Rosalind Franklin
Page 33
The major opposition Rosalind Franklin had to cope with was not from her scientific colleagues, nor even from King’s College, London (an Anglican foundation, it should be noted, and therefore inherently biased against women), but from her affluent, educated and sympathetic family who felt that scientific research was not the proper thing for a normal girl.
Crick did not know Rosalind’s family. He did not know they were Jewish — certainly a major element in her feeling that King’s was ‘inherently biased’ against her. In reality, Ellis Franklin never opposed his daughter’s career. There would have been no point. He and his wife did not try to stop her climbing dangerous peaks, moving to France, hitchhiking alone through Israel: Rosalind did what she wanted to do. However, she could see for herself that she was the odd one out in a family of intermarrying cousins and unsalaried wives.
Crick was nearer the mark when telling Anne Sayre in 1970 in a taped interview that Rosalind, as he came to know her through her TMV research, had ‘a good, hard, analytical mind, really first-class’, but that she lacked intuition — ‘Or mistrusted it. Perhaps mistrusted it.’
Rosalind did mistrust intuition, with a wariness for which her Jewishness is as relevant as her gender. In The Cousinhood: The Anglo-Jewish Gentry published in 1971 not long after The Double Helix, its author Chaim Bermant writes:
A Jew often feels compelled to try that much harder than his colleagues; a woman in a man’s world has a similar compulsion. Rosalind perhaps tried too hard on both scores and approached her work with a jealous determination which some of her colleagues found alarming. She seemed to carry a constant air of embattlement about her, and felt that her first-class ability and achievements were not given due recognition.
Blame the victim. The belief that Rosalind brought her fate on herself extends even to her cancer. It is often suggested that careless exposure to radiation was the cause of her disease. However, such anecdotal evidence as there is of her taking exceptional risks is counter-balanced by praise of her extreme caution as a scientist, also by the widely repeated observation that all laboratory staff in the 1950s did things that, in Ken Holmes’s words ‘today would bring down the wrath of the safety inspectorate’.
It may be relevant that others in the Franklin family have suffered from cancer. Possibly they fell victim to the ‘Ashkenazi gene’ — two genes actually, BC1 and BC2, found to be responsible for the disproportionate percentage of cancer deaths among Jews of northern European descent, with a particularly high incidence of female breast cancer.
For all the retributive gestures, Rosalind continues to be overlooked in accounts of the discovery of the double helix.

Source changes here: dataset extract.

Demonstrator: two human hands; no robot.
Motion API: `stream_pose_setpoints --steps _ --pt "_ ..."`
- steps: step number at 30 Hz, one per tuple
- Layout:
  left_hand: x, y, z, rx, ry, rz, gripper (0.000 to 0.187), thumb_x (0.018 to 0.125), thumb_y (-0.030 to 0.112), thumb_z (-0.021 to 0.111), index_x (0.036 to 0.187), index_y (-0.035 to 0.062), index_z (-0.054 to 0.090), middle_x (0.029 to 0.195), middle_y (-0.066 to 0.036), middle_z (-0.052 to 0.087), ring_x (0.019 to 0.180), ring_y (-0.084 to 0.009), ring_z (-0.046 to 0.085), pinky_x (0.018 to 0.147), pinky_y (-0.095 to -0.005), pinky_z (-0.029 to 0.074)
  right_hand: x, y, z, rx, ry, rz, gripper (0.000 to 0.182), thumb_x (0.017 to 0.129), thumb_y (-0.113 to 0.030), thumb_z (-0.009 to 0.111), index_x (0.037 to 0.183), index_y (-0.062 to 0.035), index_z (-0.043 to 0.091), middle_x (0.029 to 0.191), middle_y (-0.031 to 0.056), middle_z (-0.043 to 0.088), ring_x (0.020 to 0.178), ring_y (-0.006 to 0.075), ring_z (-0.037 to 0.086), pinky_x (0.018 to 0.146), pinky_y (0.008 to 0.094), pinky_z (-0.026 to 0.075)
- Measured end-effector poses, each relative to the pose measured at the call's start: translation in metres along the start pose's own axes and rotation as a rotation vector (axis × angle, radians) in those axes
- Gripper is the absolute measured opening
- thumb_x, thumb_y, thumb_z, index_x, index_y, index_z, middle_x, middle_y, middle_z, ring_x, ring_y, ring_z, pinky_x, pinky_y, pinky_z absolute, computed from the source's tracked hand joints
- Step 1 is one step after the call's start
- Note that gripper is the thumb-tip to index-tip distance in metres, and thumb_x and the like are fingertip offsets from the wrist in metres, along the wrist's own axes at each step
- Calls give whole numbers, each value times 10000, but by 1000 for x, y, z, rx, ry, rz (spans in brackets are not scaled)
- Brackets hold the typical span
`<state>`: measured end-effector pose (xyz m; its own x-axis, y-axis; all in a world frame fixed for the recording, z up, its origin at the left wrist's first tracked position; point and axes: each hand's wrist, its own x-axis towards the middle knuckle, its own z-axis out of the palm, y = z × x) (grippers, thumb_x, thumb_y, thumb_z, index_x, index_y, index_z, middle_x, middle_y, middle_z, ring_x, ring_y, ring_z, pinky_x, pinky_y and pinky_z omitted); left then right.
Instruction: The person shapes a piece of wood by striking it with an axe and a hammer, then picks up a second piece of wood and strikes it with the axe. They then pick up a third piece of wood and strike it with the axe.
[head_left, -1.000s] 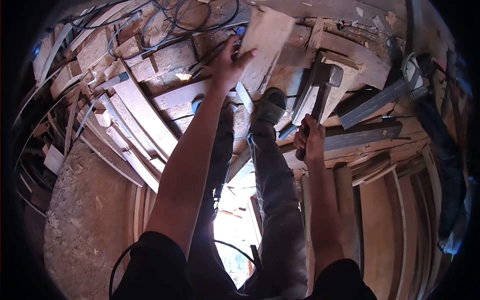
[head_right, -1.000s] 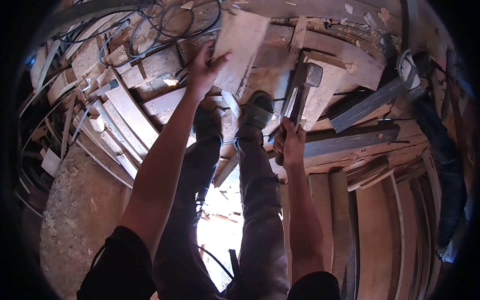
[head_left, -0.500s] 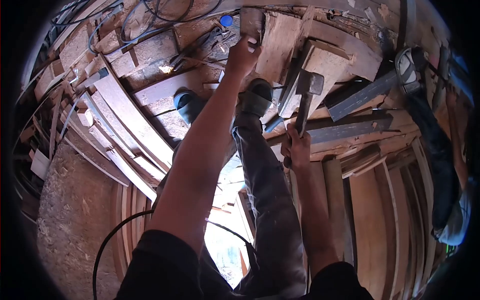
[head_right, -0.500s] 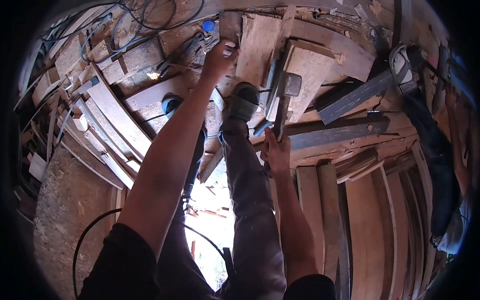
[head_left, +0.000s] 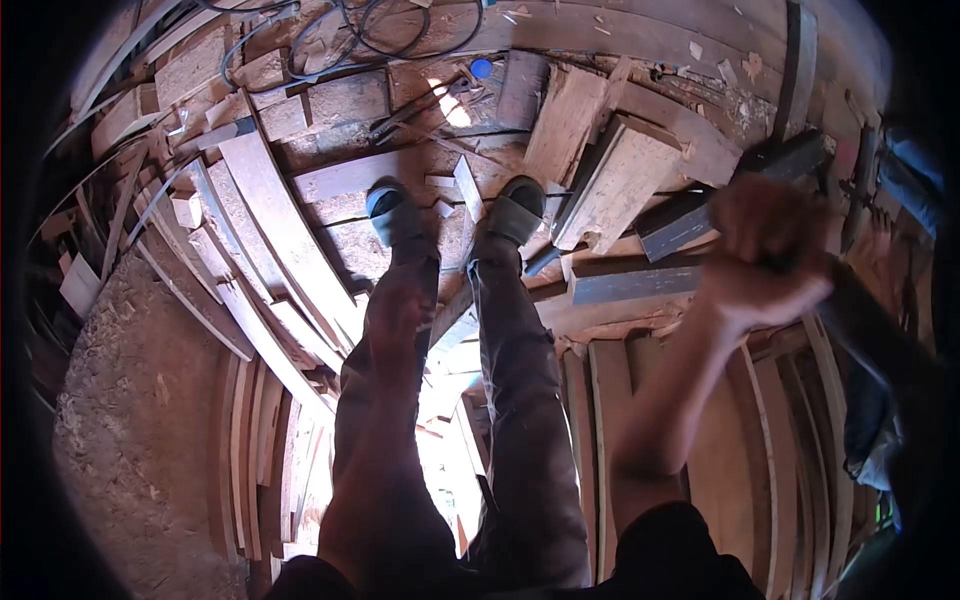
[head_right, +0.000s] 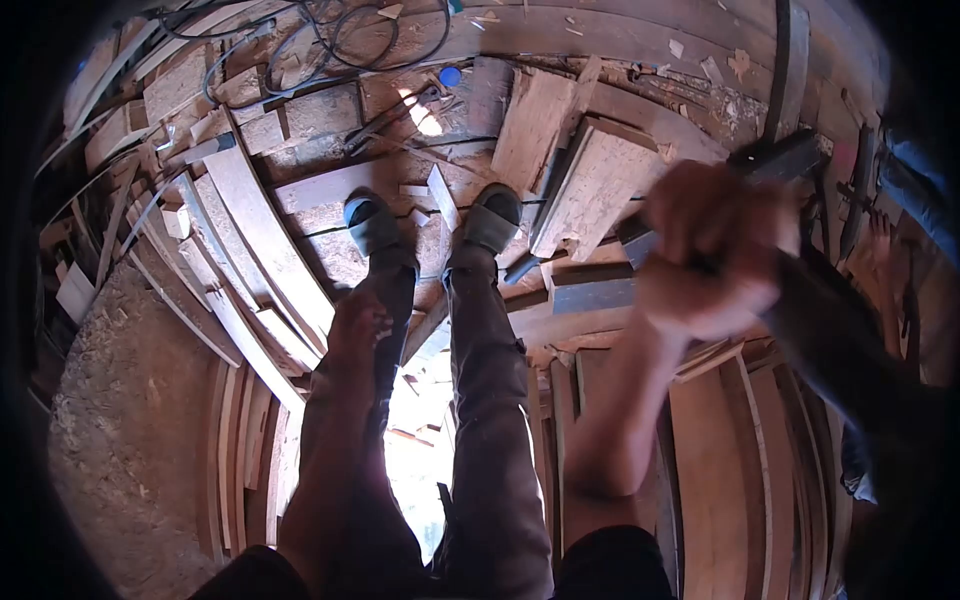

In Bryan Sykes’s Seven Daughters of Eve, published in 2001, about the genetic markers of European inheritance, Sykes describes how Watson and Crick worked out the molecular structure of DNA:
This entailed making long crystalline fibres of DNA and bombarding them with X-rays . . . The deflected X-rays made a regular pattern of spots on the film . . . After many weeks spent building different models . . . Watson and Crick suddenly found one which fitted exactly with the X-ray pattern.
Whose X-ray pattern? Long crystalline fibres made by whom? Bombarded by whom? Film owned by whom? Rosalind seems doomed to remain the invisible woman in many minds, the faceless nurse who hands the surgeon the scalpel.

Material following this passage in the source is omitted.